Going into CCS finals, the favorites in the 100 and 200 are clear for both boys and girls. Evan Johnson of Stevenson became the first athlete since 2001 to break 10.60 at CCS trials and would later run 21.57 for the #1 qualifying spot in both sprints. Equally impressive was Juliette Kosmont of Santa Catalina - Kosmont ran 11.91 to become the first girl in CCS since 2017 to break 12, alongside becoming the first girl in CCS since 2014 to run a wind-legal sub 12, and would run 24.67 (w+4.3) for the #1 qualifying spots in the 100 and 200. 

Additional finalists in the boys' sprints included Nyziah Hunter of Salinas, who ran 10.73 in the 100 and 21.73 in the 200 alongside stellar legs on Salinas's 4x100 and 4x400, Andrew Fu of Harker, who broke 10.8 with a massive wind-legal PR of 10.76 100 and 21.97 in the 200, sophomore Jonah Paragas of Piedmont Hills with a 10.86 that followed a 10.96 run into a -1.2 headwind at leagues, Zach Fagin of Los Altos who will play an important role in Los Altos's bid for the boys' team title with his qualification in the 100, long jump, and high jump finals, Julian Shearin-Sewell of Archbishop Mitty who broke 22 with a 21.85, and Sione Laulea of Junipero Serra, who ran 21.92 in trials alongside a 49.7 anchor leg for Serra's 4x400. Other qualifiers in the girls' sprints included Vanessa Su of Lynbrook, who showcased Lynbrook's stellar depth in the girls' sprints with her and teammate Claire Wang both going sub 12.2 with runs of 12.15 and 12.19 (w+3.5) in trials. Su would later run 24.89 (w+4.3) in the 200 for the #2 qualifying marks in both sprints. Chika Nwachukwu of Silver Creek won her heat by a sizable margin with a 12.29, and Anjali Yella of Harker put down a wind-legal 12.23 as part of her sprint triple, also entering the finals with 25.37 and 58.44 efforts in the 200 and 400. Yella, who has PR's of 12.23, 56.79, and 25.12, is favored to place well in all 3 events. As a whole, these finals are one of the deepest in CCS in some time. Every single member of the boy 200 final has already run under the 2021 winning time, and with a favorable wind, the girls 100 could see more than 1 sub 12 in the finals, something that hasn't happened since 2014! 

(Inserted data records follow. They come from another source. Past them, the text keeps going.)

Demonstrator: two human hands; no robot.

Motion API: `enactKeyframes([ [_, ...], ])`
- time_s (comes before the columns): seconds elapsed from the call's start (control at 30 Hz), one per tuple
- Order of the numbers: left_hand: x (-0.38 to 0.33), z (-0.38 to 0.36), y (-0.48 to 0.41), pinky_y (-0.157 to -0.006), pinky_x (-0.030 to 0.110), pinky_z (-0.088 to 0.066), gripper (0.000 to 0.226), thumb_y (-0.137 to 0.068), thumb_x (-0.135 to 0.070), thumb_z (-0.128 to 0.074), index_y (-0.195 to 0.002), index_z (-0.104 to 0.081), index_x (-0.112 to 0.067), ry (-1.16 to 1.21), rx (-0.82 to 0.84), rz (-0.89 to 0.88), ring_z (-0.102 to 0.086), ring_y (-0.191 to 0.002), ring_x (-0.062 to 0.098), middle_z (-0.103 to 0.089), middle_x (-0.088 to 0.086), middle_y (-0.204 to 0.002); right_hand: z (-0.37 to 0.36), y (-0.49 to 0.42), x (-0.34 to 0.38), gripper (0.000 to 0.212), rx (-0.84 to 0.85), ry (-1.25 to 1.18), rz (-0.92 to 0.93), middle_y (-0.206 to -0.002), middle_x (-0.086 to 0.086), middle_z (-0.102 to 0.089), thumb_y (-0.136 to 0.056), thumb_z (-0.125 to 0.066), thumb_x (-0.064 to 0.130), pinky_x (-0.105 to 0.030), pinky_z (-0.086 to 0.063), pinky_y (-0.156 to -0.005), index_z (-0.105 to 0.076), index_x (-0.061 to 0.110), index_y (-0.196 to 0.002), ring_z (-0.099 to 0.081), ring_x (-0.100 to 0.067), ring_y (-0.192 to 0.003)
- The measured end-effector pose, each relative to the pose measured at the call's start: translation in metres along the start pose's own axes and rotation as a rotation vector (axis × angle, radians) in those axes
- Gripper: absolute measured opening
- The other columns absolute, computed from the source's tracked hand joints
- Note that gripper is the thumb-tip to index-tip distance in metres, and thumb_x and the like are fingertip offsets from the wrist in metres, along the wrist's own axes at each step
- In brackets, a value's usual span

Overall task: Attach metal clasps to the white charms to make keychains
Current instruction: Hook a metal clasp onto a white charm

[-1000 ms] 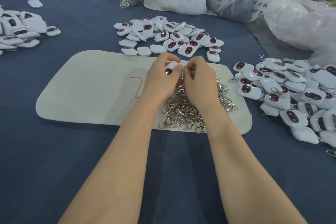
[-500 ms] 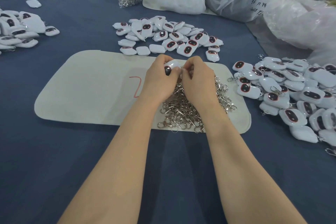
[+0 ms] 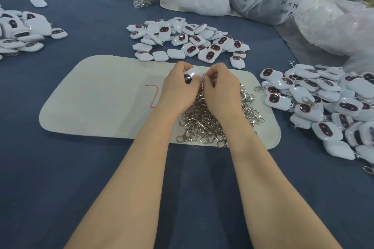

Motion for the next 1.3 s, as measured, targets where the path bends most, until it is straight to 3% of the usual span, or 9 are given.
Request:
enactKeyframes([
  [0.1,0.000,0.000,0.000,-0.075,0.043,-0.058,0.017,-0.090,-0.018,-0.057,-0.105,-0.050,-0.021,-0.007,-0.007,0.001,-0.067,-0.088,0.026,-0.062,0.005,-0.104,0.000,0.000,-0.001,0.008,-0.007,0.007,0.000,-0.084,-0.004,-0.060,-0.093,-0.052,0.009,-0.030,-0.045,-0.070,-0.049,0.015,-0.089,-0.055,-0.020,-0.079],
  [0.27,0.000,0.000,0.000,-0.086,0.045,-0.054,0.017,-0.090,-0.017,-0.056,-0.107,-0.051,-0.019,-0.026,-0.012,-0.007,-0.066,-0.092,0.027,-0.061,0.006,-0.108,0.001,0.000,-0.002,0.008,-0.012,0.010,-0.002,-0.084,-0.004,-0.060,-0.093,-0.052,0.010,-0.028,-0.043,-0.069,-0.049,0.016,-0.089,-0.055,-0.019,-0.079],
  [0.43,-0.002,0.004,-0.001,-0.086,0.032,-0.051,0.029,-0.091,-0.020,-0.056,-0.120,-0.053,-0.014,-0.103,-0.041,-0.042,-0.060,-0.090,0.015,-0.058,-0.001,-0.103,-0.002,0.000,-0.001,0.009,0.004,0.026,0.011,-0.084,-0.003,-0.059,-0.093,-0.051,0.009,-0.029,-0.043,-0.071,-0.048,0.016,-0.089,-0.055,-0.020,-0.081],
  [0.67,-0.002,0.002,-0.002,-0.085,0.043,-0.053,0.021,-0.090,-0.017,-0.057,-0.110,-0.054,-0.015,-0.093,-0.029,-0.031,-0.064,-0.088,0.024,-0.061,0.003,-0.098,-0.003,0.001,0.001,0.006,0.005,0.030,0.016,-0.083,-0.004,-0.059,-0.093,-0.051,0.007,-0.031,-0.044,-0.071,-0.050,0.013,-0.090,-0.055,-0.022,-0.080],
  [0.8,-0.002,0.000,-0.002,-0.088,0.038,-0.052,0.026,-0.089,-0.018,-0.058,-0.115,-0.054,-0.014,-0.129,-0.025,-0.049,-0.062,-0.091,0.020,-0.058,-0.001,-0.097,-0.002,0.000,-0.001,0.003,0.001,0.018,-0.015,-0.086,-0.005,-0.059,-0.093,-0.052,0.007,-0.033,-0.046,-0.074,-0.053,0.009,-0.093,-0.056,-0.022,-0.083],
  [0.93,-0.002,0.001,-0.003,-0.062,0.012,-0.039,0.026,-0.090,-0.019,-0.058,-0.116,-0.055,-0.014,-0.174,-0.051,-0.093,-0.053,-0.076,0.003,-0.051,-0.014,-0.084,-0.004,0.001,-0.001,0.005,0.018,0.020,-0.012,-0.086,-0.005,-0.060,-0.093,-0.051,0.008,-0.031,-0.044,-0.072,-0.050,0.013,-0.091,-0.057,-0.022,-0.084],
  [1.07,-0.002,0.002,-0.004,-0.062,0.010,-0.033,0.029,-0.091,-0.019,-0.057,-0.119,-0.054,-0.011,-0.187,-0.070,-0.106,-0.048,-0.071,-0.001,-0.048,-0.016,-0.080,-0.006,0.001,0.002,0.009,0.039,0.048,0.018,-0.085,-0.003,-0.057,-0.093,-0.051,0.008,-0.028,-0.041,-0.070,-0.048,0.015,-0.089,-0.055,-0.021,-0.082],
  [1.2,-0.004,0.005,-0.004,-0.056,-0.002,-0.034,0.024,-0.092,-0.016,-0.055,-0.115,-0.055,-0.011,-0.202,-0.078,-0.122,-0.047,-0.067,-0.007,-0.047,-0.019,-0.078,-0.009,0.003,0.009,0.008,0.067,0.079,0.076,-0.087,-0.002,-0.055,-0.094,-0.049,0.006,-0.031,-0.041,-0.071,-0.049,0.013,-0.090,-0.053,-0.023,-0.083],
  [1.3,-0.009,0.003,-0.001,-0.057,0.007,-0.036,0.021,-0.092,-0.015,-0.054,-0.113,-0.054,-0.012,-0.243,-0.049,-0.161,-0.048,-0.068,-0.004,-0.048,-0.018,-0.077,-0.010,0.003,0.011,0.005,0.075,0.099,0.108,-0.089,-0.004,-0.056,-0.094,-0.049,0.007,-0.037,-0.044,-0.075,-0.053,0.007,-0.094,-0.054,-0.025,-0.083],
])
Point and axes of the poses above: each hand's wrist, its own y-axis away from the middle knuckle, its own z-axis out of the back of the hand, x = y × z, the point moved 10 cm from there along -y, towards the middle knuckle
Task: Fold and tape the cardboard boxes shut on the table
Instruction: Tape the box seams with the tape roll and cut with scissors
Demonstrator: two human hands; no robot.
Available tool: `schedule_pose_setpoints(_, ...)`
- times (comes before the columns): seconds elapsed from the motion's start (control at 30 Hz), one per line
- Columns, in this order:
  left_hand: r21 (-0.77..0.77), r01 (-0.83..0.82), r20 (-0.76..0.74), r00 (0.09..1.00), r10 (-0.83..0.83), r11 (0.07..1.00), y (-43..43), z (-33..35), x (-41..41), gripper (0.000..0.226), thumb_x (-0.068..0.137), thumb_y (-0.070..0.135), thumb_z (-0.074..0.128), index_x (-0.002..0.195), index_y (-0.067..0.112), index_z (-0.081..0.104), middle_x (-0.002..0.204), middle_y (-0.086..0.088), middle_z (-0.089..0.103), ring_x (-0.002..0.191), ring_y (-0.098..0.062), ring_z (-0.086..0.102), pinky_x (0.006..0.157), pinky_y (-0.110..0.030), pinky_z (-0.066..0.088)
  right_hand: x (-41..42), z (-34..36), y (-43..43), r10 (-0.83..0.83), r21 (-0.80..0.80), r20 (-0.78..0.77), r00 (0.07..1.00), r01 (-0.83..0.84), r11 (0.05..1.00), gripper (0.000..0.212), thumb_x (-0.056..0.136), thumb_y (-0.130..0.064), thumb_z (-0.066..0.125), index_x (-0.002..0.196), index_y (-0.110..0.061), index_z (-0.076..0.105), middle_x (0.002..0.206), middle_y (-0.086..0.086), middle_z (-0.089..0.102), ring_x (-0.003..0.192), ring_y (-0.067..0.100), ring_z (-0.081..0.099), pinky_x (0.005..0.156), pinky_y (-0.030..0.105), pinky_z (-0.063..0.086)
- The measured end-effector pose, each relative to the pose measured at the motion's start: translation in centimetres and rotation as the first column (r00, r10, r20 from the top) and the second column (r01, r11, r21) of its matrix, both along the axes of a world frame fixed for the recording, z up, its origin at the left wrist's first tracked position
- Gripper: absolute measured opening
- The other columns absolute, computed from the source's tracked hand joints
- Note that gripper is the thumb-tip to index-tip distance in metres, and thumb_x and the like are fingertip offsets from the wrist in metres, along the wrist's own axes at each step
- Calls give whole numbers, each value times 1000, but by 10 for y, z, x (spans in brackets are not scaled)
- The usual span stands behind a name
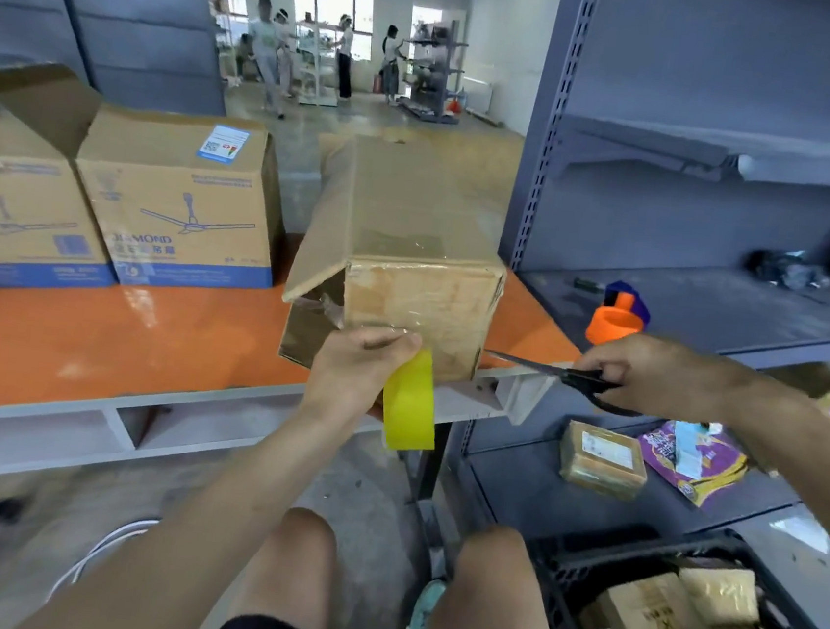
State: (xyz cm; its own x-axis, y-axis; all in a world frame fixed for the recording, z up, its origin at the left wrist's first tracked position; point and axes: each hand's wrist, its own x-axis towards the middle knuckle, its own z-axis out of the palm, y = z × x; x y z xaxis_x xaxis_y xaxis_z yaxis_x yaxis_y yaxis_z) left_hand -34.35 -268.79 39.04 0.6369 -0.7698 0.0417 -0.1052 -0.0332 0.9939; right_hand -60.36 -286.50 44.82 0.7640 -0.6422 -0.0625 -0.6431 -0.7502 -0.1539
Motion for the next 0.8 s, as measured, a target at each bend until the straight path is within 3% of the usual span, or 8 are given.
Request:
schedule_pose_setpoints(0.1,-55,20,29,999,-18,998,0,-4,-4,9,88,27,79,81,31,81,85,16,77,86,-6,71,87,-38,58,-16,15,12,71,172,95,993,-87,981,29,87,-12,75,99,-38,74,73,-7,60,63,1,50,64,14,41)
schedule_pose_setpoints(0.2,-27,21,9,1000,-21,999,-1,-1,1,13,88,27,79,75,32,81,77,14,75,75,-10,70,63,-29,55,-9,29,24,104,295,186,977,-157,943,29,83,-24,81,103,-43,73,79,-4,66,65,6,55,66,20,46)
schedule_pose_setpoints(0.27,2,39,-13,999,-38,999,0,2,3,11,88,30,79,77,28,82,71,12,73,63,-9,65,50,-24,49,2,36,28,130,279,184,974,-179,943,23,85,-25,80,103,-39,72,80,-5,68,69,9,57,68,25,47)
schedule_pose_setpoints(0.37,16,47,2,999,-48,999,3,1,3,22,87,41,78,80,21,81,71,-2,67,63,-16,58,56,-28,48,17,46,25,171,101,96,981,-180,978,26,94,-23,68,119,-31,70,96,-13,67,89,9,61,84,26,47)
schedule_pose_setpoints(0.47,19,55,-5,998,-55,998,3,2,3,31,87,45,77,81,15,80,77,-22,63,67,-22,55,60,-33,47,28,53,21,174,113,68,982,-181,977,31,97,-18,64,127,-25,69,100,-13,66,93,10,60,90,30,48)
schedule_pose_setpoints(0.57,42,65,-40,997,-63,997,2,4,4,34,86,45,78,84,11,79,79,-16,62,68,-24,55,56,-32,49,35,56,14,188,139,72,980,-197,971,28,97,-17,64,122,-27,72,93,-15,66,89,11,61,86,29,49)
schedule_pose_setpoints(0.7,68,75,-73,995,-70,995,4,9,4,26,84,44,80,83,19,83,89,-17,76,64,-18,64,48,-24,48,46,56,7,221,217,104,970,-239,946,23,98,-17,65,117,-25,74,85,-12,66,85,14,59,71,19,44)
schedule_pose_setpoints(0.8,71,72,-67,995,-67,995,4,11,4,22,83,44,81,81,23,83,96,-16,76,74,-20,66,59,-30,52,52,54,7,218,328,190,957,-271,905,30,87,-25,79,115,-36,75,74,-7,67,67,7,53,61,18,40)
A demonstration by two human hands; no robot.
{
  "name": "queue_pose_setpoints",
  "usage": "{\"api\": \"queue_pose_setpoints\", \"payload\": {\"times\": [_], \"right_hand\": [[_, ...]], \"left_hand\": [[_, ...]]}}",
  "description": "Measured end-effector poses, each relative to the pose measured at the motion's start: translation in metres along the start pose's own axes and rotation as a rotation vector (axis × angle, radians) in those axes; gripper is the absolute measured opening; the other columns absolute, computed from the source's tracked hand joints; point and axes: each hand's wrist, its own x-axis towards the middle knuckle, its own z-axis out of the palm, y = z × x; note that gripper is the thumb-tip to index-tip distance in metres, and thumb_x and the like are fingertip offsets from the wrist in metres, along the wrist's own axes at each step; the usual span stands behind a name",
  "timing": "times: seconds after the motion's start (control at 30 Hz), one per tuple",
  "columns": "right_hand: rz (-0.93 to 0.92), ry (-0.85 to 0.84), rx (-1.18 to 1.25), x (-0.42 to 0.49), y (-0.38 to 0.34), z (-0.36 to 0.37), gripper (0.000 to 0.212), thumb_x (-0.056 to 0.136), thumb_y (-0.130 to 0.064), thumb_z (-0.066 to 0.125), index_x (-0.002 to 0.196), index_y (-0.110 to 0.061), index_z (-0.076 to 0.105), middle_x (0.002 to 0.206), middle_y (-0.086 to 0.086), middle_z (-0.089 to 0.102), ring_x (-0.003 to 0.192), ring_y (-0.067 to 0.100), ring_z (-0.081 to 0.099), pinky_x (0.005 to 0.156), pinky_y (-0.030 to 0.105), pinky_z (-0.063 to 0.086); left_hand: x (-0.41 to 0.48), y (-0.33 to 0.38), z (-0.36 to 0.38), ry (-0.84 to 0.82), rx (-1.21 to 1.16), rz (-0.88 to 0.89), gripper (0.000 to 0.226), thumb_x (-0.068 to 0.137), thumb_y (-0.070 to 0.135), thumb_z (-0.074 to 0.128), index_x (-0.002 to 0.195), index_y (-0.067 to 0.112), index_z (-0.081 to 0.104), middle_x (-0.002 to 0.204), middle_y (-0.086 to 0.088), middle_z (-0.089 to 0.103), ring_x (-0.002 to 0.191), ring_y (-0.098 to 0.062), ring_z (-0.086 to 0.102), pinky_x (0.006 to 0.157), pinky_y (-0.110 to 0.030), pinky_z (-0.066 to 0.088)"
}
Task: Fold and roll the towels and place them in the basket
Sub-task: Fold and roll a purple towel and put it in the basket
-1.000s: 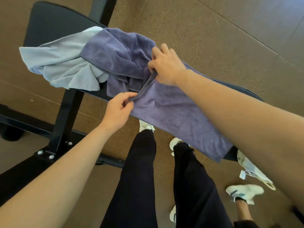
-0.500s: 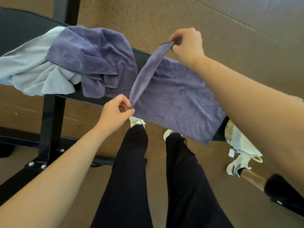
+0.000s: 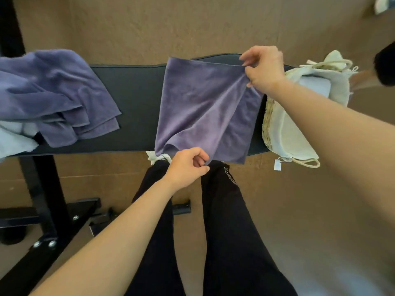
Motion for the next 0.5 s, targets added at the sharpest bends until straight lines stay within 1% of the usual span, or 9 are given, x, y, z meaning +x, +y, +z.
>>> {"api": "queue_pose_setpoints", "payload": {"times": [0.03,0.07,0.13,0.2,0.23,0.33,0.4,0.43,0.5], "right_hand": [[-0.011,0.002,-0.060,0.002,0.009,-0.006,0.039,0.080,0.005,0.052,0.098,-0.022,0.075,0.097,0.005,0.073,0.069,0.014,0.067,0.049,0.031,0.061],[-0.023,0.001,-0.120,0.005,0.018,-0.010,0.036,0.081,0.002,0.055,0.099,-0.020,0.076,0.099,0.004,0.073,0.074,0.017,0.069,0.055,0.033,0.063],[-0.035,0.000,-0.241,0.011,0.035,-0.017,0.030,0.084,-0.003,0.059,0.103,-0.020,0.076,0.101,0.004,0.074,0.089,0.025,0.070,0.076,0.040,0.063],[-0.037,-0.002,-0.328,0.016,0.047,-0.022,0.026,0.089,-0.007,0.060,0.104,-0.021,0.075,0.106,0.005,0.073,0.101,0.030,0.068,0.093,0.042,0.056],[-0.037,0.010,-0.346,0.019,0.052,-0.024,0.025,0.090,-0.007,0.059,0.104,-0.021,0.074,0.108,0.005,0.073,0.104,0.031,0.066,0.097,0.040,0.053],[-0.023,0.039,-0.375,0.023,0.062,-0.027,0.030,0.091,-0.002,0.053,0.106,-0.019,0.071,0.114,0.007,0.070,0.108,0.032,0.063,0.097,0.034,0.050],[0.005,0.022,-0.435,0.024,0.066,-0.027,0.034,0.089,0.003,0.051,0.111,-0.016,0.069,0.120,0.009,0.066,0.113,0.033,0.060,0.094,0.034,0.048],[0.016,0.000,-0.469,0.024,0.068,-0.026,0.035,0.089,0.005,0.053,0.115,-0.014,0.068,0.124,0.011,0.064,0.114,0.034,0.059,0.094,0.036,0.048],[0.024,-0.049,-0.503,0.019,0.071,-0.021,0.037,0.089,0.002,0.059,0.124,-0.011,0.063,0.131,0.014,0.057,0.119,0.035,0.056,0.096,0.039,0.047]], "left_hand": [[0.004,0.005,0.012,-0.011,0.015,-0.008,0.025,0.081,0.019,0.084,0.085,0.035,0.065,0.081,0.009,0.068,0.071,-0.005,0.062,0.072,-0.024,0.054],[0.008,0.010,0.025,-0.012,0.026,-0.017,0.024,0.081,0.020,0.084,0.084,0.034,0.065,0.080,0.010,0.068,0.070,-0.005,0.061,0.072,-0.025,0.054],[0.016,0.019,0.049,0.003,0.041,-0.034,0.027,0.079,0.021,0.086,0.079,0.035,0.063,0.076,0.011,0.067,0.066,-0.002,0.058,0.070,-0.023,0.052],[0.022,0.030,0.070,0.014,0.059,-0.049,0.029,0.080,0.022,0.086,0.077,0.037,0.061,0.074,0.013,0.065,0.064,0.001,0.058,0.067,-0.018,0.048],[0.025,0.036,0.081,0.019,0.064,-0.053,0.029,0.080,0.023,0.086,0.077,0.036,0.061,0.074,0.013,0.065,0.065,0.001,0.058,0.067,-0.018,0.049],[0.035,0.047,0.109,0.029,0.080,-0.065,0.021,0.082,0.024,0.085,0.084,0.030,0.066,0.075,0.014,0.066,0.070,0.000,0.062,0.072,-0.023,0.055],[0.042,0.051,0.123,0.024,0.121,-0.085,0.017,0.085,0.026,0.083,0.096,0.028,0.070,0.083,0.015,0.069,0.076,-0.001,0.064,0.078,-0.027,0.058],[0.046,0.053,0.128,0.006,0.169,-0.102,0.023,0.087,0.029,0.081,0.107,0.028,0.071,0.092,0.015,0.072,0.083,-0.003,0.066,0.082,-0.030,0.058],[0.051,0.052,0.135,-0.043,0.311,-0.152,0.041,0.090,0.033,0.076,0.130,0.029,0.065,0.116,0.013,0.072,0.101,-0.011,0.068,0.091,-0.036,0.058]]}}
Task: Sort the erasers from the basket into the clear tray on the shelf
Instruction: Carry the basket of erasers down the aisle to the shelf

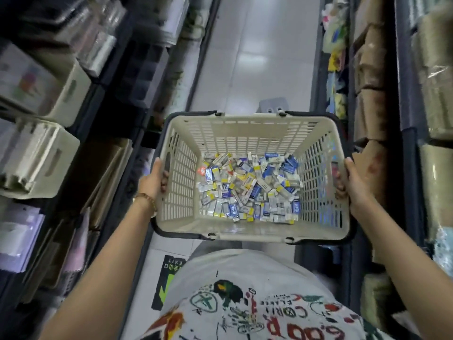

In the boys 400, Jeremiah Earby of Menlo-Atherton is favored to win the event. Earby, whose PR of 48.75 run at leagues puts him nearly a second ahead of any other competitor in the final, won his heat with a solid run of 50.04. Other finalists include Wil Brennan of Los Gatos who matched his PR with a 49.81 in trials, top qualifier Sam Freeman of Scotts Valley, and Caleb Womack of Santa Cruz.

In the girls 400, Hannah Rutherford of Mountain View was by far the fastest qualifier, running 56.67 to win her heat. Rutherford, who also owns the #1 400 time in CCS with a 55.88 effort run at Top 8, is favored to win the 400, and is also a heavy favorite in the 200 with her PR of 25.00. Other finalists include Anjali Yella, who will attempt a sprint triple, Lillian Kaelber of St. Francis, who has run 57.97 and is attempting a difficult and impressive 400-800 double, Cora Haggerty of Burlingame who won her heat with a 58.68, and Avery Adelman of Gunn, who is the top non-heat winning time qualifier with a 59.19. 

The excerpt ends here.